For feeding the panda plants, we suggest you provide them with diluted fertilizer in spring and autumn. Because in the growing seasons, succulents can absorb nutrients quickly and effectively. If you are afraid to fertilize your succulents, you can repot them yearly with fresh organic succulent soil, providing enough nutrients they need. Most importantly, fertilize only mature plants as baby plants are good to grow without fertilizers.
Common Problems with Panda Plants
Compared to some succulents, Panda plant is not so easy to attract pests. However, that doesn't mean common pests won't occur, such as mealy bugs, aphids, spider mites, and more. So, keep an eye on the creeping creatures on leaves and immediately take action to control their growth.
Using insecticidal soap or diluted neem oil is the best solution for panda plants to get rid of pests.
Root rot is one of the most common problems of Panda plants resulting from overwatering or inadequate soil drainage. You must use a pot with a drainage hole and soil that encourages excellent drainage. For regular potting soil, you can improve the soil's drainage by adding some addition such as gritty rocks, perlite, pumice, and others.

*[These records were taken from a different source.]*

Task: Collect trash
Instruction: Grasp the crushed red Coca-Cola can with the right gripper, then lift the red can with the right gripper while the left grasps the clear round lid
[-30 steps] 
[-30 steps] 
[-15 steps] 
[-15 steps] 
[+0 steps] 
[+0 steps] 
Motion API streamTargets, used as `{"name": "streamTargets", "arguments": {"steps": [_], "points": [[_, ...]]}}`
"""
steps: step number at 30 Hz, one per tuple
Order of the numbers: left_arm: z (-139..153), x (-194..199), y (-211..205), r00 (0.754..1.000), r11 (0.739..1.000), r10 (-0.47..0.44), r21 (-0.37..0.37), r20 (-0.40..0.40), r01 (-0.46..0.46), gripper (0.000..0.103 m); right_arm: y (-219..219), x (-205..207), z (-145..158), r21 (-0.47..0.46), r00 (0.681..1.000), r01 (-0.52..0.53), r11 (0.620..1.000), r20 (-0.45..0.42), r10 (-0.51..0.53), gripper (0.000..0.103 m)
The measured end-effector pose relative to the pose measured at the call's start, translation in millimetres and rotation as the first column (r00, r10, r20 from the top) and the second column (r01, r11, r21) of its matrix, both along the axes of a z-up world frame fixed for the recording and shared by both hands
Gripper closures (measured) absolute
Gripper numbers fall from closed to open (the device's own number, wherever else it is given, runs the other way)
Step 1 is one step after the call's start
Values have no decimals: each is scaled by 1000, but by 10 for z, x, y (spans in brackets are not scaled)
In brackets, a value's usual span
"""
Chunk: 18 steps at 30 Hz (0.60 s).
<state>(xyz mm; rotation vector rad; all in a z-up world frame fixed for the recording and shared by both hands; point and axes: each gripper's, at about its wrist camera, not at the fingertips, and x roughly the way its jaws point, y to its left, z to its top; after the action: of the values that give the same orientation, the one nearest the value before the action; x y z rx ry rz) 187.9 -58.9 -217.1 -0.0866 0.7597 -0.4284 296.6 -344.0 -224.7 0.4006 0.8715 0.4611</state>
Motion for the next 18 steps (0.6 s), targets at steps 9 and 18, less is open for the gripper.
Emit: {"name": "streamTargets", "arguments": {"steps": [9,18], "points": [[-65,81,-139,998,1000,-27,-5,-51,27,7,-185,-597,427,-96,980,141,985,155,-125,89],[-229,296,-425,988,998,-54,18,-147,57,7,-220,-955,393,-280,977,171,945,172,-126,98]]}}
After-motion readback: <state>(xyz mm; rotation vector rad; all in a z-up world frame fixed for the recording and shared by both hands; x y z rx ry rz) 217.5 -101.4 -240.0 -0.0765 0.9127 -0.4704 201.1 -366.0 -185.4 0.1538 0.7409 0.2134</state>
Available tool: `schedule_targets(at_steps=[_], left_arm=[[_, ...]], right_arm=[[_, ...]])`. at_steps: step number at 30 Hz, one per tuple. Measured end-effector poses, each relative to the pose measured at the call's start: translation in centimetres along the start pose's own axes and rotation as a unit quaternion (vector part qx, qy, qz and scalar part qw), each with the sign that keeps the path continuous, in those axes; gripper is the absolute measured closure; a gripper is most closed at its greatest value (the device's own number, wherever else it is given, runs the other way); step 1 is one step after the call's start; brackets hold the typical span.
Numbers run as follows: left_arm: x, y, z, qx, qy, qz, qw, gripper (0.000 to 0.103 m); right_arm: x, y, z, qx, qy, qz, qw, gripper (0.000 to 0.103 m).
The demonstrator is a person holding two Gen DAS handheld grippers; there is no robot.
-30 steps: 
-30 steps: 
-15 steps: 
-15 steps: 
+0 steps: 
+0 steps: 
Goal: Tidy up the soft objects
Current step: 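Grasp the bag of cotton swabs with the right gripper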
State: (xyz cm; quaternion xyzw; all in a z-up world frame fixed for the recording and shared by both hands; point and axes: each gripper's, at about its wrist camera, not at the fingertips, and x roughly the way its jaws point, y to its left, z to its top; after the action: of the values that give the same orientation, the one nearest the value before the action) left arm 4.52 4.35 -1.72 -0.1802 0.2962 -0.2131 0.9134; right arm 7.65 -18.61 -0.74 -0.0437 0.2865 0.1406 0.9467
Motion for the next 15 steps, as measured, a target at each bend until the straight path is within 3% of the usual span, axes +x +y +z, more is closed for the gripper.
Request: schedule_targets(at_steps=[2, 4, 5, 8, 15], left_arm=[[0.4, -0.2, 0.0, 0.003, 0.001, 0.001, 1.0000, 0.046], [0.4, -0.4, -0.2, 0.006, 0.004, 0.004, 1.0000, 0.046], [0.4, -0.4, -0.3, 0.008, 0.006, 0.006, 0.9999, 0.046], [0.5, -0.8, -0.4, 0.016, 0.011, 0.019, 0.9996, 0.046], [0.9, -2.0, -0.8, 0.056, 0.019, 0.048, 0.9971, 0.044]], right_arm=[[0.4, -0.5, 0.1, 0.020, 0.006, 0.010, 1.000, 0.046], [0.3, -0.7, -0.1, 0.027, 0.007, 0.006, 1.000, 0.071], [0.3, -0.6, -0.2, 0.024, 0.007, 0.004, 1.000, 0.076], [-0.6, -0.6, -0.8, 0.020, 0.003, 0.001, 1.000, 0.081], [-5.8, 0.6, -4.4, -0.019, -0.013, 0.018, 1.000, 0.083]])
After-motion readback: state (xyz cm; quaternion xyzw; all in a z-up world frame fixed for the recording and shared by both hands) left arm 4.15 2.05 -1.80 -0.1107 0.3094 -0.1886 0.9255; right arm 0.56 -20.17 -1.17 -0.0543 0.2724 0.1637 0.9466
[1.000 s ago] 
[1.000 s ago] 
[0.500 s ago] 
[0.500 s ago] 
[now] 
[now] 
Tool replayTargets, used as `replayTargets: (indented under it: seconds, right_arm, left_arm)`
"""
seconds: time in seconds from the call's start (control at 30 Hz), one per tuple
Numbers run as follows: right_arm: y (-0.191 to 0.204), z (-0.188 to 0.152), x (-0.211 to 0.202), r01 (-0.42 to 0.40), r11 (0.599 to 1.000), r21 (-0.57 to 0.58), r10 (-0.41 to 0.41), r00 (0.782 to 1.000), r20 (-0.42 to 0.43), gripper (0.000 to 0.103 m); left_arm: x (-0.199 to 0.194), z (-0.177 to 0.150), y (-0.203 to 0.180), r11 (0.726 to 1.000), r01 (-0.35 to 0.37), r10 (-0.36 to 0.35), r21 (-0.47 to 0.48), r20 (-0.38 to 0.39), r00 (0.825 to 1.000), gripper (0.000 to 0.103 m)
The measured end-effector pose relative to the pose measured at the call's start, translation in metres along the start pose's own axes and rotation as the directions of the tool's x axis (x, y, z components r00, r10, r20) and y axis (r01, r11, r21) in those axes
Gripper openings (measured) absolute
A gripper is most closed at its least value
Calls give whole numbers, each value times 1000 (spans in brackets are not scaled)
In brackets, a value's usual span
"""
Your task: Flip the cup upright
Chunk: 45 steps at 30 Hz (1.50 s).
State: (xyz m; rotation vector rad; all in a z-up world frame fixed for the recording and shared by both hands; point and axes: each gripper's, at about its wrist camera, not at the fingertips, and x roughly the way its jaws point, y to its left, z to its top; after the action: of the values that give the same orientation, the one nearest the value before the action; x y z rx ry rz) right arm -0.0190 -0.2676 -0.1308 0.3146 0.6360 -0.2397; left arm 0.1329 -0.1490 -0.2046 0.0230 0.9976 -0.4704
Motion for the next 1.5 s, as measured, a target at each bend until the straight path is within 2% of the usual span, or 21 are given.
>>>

If there are wilt and droppy leaves, check if the soil is too peaty and retains water for too long. They love gritty rock soil and prefer excellent drainage to thrive.
Leggy Panda plant
Lack of sunlight makes the plant grow thin; therefore, proper light is necessary to keep the plant growing in adequate shape. For indoor succulents, adding an artificial grow light may help your early leggy succulent restore the original.
However, if the succulents have already suffered from etiolation, they will only grow stronger and more compact at the tip, which can make the succulents top-heavy and topple over.
The only way to fix the excessive leggy or etiolation is propagation. Propagating Panda plant succulents is fairly easy through leaves and stem cuttings. Then you can resume normal succulent care regimes for the baby plants and get your succulents back to normal.